[Opening EXTRACTED MATERIAL section]

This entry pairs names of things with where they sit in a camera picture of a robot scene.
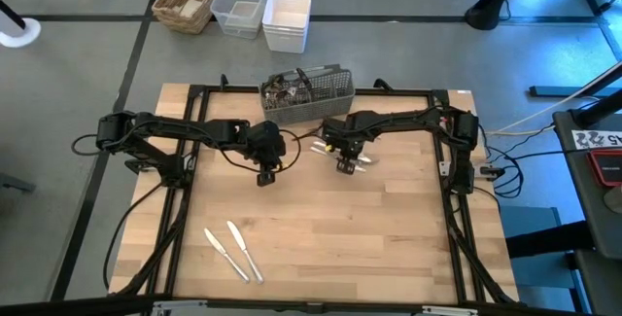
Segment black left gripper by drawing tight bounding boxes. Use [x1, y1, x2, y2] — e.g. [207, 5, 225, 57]
[245, 121, 288, 187]

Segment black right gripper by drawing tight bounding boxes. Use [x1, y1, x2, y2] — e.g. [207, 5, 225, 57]
[323, 117, 368, 176]

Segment silver table knife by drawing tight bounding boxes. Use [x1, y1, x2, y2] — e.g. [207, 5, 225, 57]
[309, 148, 367, 173]
[203, 227, 252, 284]
[225, 220, 266, 286]
[312, 140, 381, 164]

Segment grey plastic cutlery basket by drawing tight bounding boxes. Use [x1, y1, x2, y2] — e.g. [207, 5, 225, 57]
[259, 64, 357, 126]

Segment silver spoon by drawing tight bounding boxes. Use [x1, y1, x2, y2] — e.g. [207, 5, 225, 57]
[284, 80, 303, 108]
[264, 81, 286, 111]

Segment black power plug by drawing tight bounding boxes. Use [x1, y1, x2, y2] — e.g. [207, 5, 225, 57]
[478, 163, 505, 182]

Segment white plastic bin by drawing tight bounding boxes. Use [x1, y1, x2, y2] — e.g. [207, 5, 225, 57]
[261, 0, 313, 54]

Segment beige card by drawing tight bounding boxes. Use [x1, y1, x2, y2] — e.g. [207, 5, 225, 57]
[178, 0, 203, 18]

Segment blue-grey seat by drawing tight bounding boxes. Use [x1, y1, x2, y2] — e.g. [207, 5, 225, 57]
[499, 205, 579, 291]

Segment wicker basket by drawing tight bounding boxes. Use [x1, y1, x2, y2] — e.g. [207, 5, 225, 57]
[151, 0, 220, 35]

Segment black bar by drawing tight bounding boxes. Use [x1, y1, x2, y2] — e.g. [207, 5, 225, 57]
[504, 220, 597, 260]

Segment black table leg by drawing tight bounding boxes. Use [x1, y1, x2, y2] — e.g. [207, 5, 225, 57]
[528, 60, 622, 99]

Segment black side table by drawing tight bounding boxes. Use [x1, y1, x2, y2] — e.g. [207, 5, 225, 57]
[552, 109, 622, 262]

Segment white printed label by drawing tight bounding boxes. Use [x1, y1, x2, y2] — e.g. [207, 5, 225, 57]
[571, 129, 622, 151]

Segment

[Closing EXTRACTED MATERIAL section]

• TASK STATEMENT: Apart from the pictures, every line above must be repeated exactly.

• EXERCISE SOLUTION:
This entry pairs names of things with where they sit in a camera picture of a robot scene.
Segment black left gripper by drawing tight bounding boxes. Use [x1, y1, x2, y2] — e.g. [207, 5, 225, 57]
[245, 121, 288, 187]

Segment black right gripper by drawing tight bounding boxes. Use [x1, y1, x2, y2] — e.g. [207, 5, 225, 57]
[323, 117, 368, 176]

Segment silver table knife by drawing tight bounding boxes. Use [x1, y1, x2, y2] — e.g. [207, 5, 225, 57]
[309, 148, 367, 173]
[203, 227, 252, 284]
[225, 220, 266, 286]
[312, 140, 381, 164]

Segment grey plastic cutlery basket by drawing tight bounding boxes. Use [x1, y1, x2, y2] — e.g. [207, 5, 225, 57]
[259, 64, 357, 126]

Segment silver spoon by drawing tight bounding boxes. Use [x1, y1, x2, y2] — e.g. [207, 5, 225, 57]
[284, 80, 303, 108]
[264, 81, 286, 111]

Segment black power plug by drawing tight bounding boxes. Use [x1, y1, x2, y2] — e.g. [207, 5, 225, 57]
[478, 163, 505, 182]

Segment white plastic bin by drawing tight bounding boxes. Use [x1, y1, x2, y2] — e.g. [207, 5, 225, 57]
[261, 0, 313, 54]

Segment beige card by drawing tight bounding boxes. Use [x1, y1, x2, y2] — e.g. [207, 5, 225, 57]
[178, 0, 203, 18]

Segment blue-grey seat by drawing tight bounding boxes. Use [x1, y1, x2, y2] — e.g. [207, 5, 225, 57]
[499, 205, 579, 291]

Segment wicker basket by drawing tight bounding boxes. Use [x1, y1, x2, y2] — e.g. [207, 5, 225, 57]
[151, 0, 220, 35]

Segment black bar by drawing tight bounding boxes. Use [x1, y1, x2, y2] — e.g. [207, 5, 225, 57]
[504, 220, 597, 260]

Segment black table leg by drawing tight bounding boxes. Use [x1, y1, x2, y2] — e.g. [207, 5, 225, 57]
[528, 60, 622, 99]

Segment black side table by drawing tight bounding boxes. Use [x1, y1, x2, y2] — e.g. [207, 5, 225, 57]
[552, 109, 622, 262]

Segment white printed label by drawing tight bounding boxes. Use [x1, y1, x2, y2] — e.g. [207, 5, 225, 57]
[571, 129, 622, 151]

Segment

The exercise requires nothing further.